Records from a data collection:
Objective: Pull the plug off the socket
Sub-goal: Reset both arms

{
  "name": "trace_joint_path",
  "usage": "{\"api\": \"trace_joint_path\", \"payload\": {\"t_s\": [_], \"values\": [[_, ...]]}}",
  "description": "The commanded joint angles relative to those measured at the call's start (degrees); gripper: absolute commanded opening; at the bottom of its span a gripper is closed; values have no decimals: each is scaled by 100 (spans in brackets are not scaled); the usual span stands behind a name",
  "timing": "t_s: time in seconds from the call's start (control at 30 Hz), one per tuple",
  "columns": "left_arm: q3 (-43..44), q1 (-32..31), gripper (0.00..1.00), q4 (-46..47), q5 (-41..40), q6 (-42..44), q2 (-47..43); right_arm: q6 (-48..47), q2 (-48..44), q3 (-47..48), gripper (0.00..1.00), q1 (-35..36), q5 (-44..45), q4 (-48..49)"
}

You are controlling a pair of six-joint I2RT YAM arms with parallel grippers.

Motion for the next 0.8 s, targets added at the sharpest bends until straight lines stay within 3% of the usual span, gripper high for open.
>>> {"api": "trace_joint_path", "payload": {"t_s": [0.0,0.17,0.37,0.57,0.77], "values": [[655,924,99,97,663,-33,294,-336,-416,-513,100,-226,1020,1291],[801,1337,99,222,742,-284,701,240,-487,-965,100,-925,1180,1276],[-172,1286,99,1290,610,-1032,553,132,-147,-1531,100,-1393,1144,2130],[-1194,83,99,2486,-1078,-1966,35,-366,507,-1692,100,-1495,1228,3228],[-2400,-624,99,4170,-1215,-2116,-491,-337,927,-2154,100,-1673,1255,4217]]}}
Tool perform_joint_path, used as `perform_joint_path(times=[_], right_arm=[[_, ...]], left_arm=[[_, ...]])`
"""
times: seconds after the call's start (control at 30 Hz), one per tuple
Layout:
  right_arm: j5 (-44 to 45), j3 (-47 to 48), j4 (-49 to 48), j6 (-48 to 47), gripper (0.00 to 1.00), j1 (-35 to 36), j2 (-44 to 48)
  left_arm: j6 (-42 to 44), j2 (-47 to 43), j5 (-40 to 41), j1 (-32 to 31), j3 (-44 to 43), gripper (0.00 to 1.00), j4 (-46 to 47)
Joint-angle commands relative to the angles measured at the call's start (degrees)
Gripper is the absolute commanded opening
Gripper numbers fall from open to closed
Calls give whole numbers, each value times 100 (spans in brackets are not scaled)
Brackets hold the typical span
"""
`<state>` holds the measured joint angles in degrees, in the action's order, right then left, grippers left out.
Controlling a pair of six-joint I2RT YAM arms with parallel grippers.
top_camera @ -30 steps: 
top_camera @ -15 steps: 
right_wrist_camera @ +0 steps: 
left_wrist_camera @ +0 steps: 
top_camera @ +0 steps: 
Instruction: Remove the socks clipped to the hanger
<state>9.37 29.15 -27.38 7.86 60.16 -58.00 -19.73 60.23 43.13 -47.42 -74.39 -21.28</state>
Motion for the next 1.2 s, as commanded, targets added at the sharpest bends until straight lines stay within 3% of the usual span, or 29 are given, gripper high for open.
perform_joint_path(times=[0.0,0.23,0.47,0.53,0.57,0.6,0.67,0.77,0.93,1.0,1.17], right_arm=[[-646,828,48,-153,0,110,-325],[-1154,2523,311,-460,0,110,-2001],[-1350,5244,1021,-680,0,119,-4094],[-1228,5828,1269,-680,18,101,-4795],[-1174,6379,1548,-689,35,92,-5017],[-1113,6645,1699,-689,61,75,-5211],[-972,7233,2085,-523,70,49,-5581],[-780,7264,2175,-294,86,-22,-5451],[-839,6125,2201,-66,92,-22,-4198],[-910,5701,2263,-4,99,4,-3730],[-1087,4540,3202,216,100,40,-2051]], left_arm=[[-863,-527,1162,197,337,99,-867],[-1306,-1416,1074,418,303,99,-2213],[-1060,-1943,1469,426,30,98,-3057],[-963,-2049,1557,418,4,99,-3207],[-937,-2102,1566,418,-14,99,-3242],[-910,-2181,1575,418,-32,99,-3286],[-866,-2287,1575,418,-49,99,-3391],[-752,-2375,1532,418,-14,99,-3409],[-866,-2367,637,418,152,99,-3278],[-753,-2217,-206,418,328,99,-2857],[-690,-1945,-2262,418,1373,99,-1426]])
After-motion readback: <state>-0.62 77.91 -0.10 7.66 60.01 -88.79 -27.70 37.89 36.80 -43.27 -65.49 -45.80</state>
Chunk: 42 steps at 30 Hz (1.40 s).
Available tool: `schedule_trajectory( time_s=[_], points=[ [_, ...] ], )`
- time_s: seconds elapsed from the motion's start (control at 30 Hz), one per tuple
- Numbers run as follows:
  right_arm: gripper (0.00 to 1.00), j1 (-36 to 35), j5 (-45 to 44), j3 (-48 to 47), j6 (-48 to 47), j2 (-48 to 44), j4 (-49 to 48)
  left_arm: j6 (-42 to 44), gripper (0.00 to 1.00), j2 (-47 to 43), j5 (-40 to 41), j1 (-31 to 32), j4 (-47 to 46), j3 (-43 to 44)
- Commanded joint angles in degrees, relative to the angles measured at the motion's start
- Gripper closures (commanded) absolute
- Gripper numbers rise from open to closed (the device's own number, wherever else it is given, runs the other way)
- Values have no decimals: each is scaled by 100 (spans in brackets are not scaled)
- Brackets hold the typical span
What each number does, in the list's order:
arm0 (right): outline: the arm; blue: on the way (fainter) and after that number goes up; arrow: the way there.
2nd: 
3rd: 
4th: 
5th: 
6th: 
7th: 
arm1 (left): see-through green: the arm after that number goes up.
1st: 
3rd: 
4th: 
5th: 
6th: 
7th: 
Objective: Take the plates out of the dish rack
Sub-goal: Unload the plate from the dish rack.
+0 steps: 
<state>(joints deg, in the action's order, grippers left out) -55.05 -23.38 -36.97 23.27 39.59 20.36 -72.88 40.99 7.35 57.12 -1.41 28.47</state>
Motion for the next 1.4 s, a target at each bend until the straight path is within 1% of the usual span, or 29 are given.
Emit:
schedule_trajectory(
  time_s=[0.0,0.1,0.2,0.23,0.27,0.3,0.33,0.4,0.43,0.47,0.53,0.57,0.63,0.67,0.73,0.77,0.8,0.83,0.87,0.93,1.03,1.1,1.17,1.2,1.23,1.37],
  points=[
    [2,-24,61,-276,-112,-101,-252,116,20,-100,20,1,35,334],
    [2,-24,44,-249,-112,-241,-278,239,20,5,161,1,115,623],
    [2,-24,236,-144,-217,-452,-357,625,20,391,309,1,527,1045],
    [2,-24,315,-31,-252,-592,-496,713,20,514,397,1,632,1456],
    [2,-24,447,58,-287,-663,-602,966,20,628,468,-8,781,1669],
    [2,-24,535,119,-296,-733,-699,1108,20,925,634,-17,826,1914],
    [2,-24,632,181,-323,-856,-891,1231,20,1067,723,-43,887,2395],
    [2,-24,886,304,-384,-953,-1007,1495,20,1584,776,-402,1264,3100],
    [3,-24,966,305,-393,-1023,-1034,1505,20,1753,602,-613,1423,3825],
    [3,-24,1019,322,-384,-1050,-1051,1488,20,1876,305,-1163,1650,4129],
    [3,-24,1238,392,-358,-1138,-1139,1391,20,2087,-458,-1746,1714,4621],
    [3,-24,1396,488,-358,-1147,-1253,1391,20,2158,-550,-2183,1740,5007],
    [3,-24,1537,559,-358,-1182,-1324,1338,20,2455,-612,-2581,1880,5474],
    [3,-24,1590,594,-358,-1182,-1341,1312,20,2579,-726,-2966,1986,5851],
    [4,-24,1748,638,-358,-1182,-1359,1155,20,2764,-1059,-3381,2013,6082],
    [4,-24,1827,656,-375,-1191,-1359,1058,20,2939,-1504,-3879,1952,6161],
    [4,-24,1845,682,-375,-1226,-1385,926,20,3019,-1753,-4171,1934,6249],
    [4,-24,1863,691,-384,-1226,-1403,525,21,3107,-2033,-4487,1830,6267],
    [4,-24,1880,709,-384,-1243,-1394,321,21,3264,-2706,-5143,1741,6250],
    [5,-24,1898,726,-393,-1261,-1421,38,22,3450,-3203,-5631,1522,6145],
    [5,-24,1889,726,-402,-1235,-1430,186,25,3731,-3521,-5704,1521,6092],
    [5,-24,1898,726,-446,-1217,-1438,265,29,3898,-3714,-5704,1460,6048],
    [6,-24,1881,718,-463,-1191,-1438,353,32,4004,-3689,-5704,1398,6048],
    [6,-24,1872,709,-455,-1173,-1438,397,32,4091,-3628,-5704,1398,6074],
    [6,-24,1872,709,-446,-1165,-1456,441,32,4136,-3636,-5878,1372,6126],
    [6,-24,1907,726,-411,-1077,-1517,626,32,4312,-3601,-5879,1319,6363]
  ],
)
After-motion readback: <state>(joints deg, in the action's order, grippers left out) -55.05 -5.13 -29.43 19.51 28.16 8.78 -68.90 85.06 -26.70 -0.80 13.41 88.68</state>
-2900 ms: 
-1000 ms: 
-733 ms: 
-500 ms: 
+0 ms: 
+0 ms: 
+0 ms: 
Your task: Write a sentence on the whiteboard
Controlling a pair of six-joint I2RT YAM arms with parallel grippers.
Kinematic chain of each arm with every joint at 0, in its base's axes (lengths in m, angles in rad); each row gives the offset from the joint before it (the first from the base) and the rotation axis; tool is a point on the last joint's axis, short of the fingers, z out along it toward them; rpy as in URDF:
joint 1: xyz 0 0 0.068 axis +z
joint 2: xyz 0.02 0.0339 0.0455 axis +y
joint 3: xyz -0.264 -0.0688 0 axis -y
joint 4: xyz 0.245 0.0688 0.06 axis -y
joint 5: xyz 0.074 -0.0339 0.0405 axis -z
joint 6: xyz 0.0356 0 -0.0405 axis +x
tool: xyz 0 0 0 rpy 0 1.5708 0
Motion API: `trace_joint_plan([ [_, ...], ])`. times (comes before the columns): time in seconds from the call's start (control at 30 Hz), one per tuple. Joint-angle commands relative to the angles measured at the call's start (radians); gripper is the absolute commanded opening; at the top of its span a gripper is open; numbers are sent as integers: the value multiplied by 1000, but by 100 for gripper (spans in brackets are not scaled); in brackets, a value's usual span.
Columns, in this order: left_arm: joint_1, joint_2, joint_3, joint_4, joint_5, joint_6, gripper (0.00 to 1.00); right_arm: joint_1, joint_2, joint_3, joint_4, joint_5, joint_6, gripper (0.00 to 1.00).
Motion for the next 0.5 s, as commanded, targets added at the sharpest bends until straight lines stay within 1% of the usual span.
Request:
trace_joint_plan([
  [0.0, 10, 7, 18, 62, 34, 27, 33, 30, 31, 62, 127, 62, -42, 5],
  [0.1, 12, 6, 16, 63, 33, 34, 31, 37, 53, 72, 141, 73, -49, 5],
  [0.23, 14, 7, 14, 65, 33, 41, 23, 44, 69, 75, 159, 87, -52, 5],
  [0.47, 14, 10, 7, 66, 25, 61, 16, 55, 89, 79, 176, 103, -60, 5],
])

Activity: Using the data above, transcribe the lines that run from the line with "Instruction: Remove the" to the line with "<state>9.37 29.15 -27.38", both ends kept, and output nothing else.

Completed task:
Instruction: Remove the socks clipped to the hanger
<state>9.37 29.15 -27.38 7.86 60.16 -58.00 -19.73 60.23 43.13 -47.42 -74.39 -21.28</state>

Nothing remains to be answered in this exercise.